** Task inputs **
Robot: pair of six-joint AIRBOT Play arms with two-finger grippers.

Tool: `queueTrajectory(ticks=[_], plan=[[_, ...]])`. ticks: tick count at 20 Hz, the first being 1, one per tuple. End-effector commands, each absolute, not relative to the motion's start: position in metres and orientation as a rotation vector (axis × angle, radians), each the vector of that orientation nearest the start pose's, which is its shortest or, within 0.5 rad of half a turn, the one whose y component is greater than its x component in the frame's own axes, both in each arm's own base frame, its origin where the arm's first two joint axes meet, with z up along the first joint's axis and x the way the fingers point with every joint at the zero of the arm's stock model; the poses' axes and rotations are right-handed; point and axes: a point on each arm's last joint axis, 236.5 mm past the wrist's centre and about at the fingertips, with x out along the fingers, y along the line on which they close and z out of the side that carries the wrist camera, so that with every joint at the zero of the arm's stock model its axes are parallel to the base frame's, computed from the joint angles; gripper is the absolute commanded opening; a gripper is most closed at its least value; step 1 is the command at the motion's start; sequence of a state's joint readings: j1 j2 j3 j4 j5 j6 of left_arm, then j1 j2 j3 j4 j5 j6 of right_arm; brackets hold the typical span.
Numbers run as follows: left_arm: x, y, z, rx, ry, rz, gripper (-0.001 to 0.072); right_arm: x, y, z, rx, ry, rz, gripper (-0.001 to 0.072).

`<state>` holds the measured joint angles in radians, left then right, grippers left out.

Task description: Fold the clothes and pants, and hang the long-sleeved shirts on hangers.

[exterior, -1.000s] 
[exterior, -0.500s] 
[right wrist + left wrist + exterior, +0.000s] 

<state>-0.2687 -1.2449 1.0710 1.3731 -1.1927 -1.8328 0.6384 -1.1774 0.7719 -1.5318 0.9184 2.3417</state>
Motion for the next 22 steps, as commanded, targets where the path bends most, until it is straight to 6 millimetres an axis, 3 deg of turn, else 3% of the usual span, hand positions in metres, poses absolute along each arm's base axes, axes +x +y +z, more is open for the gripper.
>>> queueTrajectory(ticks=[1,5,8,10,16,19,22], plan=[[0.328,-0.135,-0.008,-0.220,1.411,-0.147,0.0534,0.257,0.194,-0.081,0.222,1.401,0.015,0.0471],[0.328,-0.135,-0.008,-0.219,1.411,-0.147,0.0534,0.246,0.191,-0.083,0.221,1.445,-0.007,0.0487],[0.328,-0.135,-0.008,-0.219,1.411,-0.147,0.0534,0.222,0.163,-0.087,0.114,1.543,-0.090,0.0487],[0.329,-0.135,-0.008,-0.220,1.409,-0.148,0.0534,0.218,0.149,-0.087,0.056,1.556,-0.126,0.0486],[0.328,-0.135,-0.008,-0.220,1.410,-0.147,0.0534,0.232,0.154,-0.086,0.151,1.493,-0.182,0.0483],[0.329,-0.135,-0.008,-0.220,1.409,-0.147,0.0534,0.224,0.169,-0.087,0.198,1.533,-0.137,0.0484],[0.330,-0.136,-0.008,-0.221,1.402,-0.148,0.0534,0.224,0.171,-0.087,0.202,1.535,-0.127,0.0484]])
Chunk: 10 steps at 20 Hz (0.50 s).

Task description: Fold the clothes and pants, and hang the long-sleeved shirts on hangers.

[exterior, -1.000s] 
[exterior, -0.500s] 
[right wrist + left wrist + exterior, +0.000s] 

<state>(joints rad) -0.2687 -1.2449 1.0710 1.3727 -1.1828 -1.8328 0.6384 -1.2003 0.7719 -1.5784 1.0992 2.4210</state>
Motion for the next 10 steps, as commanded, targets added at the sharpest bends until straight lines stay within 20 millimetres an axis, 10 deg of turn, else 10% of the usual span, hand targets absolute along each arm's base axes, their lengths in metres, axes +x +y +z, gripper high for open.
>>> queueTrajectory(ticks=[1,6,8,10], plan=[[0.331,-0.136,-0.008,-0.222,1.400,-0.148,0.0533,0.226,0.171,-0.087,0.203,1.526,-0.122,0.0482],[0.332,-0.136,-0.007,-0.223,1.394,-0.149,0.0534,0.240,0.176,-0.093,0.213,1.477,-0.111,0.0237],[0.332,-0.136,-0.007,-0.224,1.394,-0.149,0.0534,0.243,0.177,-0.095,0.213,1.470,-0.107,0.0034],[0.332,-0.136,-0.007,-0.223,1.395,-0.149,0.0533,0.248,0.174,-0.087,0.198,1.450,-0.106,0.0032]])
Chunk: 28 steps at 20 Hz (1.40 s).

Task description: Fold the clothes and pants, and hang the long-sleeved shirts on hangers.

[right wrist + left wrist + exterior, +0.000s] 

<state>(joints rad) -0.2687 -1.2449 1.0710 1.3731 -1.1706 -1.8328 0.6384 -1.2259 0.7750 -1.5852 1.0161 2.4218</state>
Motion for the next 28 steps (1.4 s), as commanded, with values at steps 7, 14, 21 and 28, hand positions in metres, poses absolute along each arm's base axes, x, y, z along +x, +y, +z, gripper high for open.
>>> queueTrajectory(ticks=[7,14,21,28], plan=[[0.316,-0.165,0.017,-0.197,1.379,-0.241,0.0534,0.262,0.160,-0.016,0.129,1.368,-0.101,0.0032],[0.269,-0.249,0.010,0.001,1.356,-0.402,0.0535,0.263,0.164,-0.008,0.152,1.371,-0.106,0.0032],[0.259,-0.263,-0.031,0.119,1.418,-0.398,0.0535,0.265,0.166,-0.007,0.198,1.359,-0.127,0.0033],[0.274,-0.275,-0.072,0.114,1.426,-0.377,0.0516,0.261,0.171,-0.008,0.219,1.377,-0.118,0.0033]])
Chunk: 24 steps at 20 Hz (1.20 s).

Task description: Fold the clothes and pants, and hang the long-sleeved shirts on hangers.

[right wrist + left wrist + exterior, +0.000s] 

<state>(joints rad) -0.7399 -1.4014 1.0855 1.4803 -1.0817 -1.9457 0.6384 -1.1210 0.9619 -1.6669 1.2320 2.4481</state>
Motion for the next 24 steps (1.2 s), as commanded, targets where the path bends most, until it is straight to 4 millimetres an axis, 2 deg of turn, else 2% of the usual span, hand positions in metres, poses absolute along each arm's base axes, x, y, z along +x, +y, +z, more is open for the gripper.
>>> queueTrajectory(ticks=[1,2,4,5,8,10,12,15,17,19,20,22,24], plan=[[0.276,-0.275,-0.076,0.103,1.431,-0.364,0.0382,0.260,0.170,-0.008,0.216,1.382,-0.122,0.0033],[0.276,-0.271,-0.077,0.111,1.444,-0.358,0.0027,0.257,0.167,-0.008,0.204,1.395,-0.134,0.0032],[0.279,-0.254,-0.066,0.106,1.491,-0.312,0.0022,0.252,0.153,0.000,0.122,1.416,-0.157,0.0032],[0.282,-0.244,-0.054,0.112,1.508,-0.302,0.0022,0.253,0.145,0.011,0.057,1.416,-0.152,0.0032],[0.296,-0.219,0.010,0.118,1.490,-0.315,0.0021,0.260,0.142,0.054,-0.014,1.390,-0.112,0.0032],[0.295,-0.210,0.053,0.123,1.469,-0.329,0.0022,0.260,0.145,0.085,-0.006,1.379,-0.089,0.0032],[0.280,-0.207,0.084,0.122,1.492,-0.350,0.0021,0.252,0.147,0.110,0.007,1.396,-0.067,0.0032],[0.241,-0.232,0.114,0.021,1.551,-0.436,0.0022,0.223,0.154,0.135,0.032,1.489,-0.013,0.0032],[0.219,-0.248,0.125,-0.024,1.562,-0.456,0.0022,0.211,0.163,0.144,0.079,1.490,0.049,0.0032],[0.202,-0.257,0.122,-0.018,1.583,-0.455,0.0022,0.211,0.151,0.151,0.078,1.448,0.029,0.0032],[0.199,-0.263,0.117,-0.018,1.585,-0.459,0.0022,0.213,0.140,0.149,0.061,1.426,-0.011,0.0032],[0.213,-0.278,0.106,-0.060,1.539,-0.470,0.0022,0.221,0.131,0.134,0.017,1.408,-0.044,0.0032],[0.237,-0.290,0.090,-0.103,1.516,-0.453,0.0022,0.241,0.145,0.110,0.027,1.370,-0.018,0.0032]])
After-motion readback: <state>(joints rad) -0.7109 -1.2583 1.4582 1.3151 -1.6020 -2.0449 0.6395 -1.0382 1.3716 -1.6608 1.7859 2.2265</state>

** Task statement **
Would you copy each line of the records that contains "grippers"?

** Reply **
Robot: pair of six-joint AIRBOT Play arms with two-finger grippers.
`<state>` holds the measured joint angles in radians, left then right, grippers left out.

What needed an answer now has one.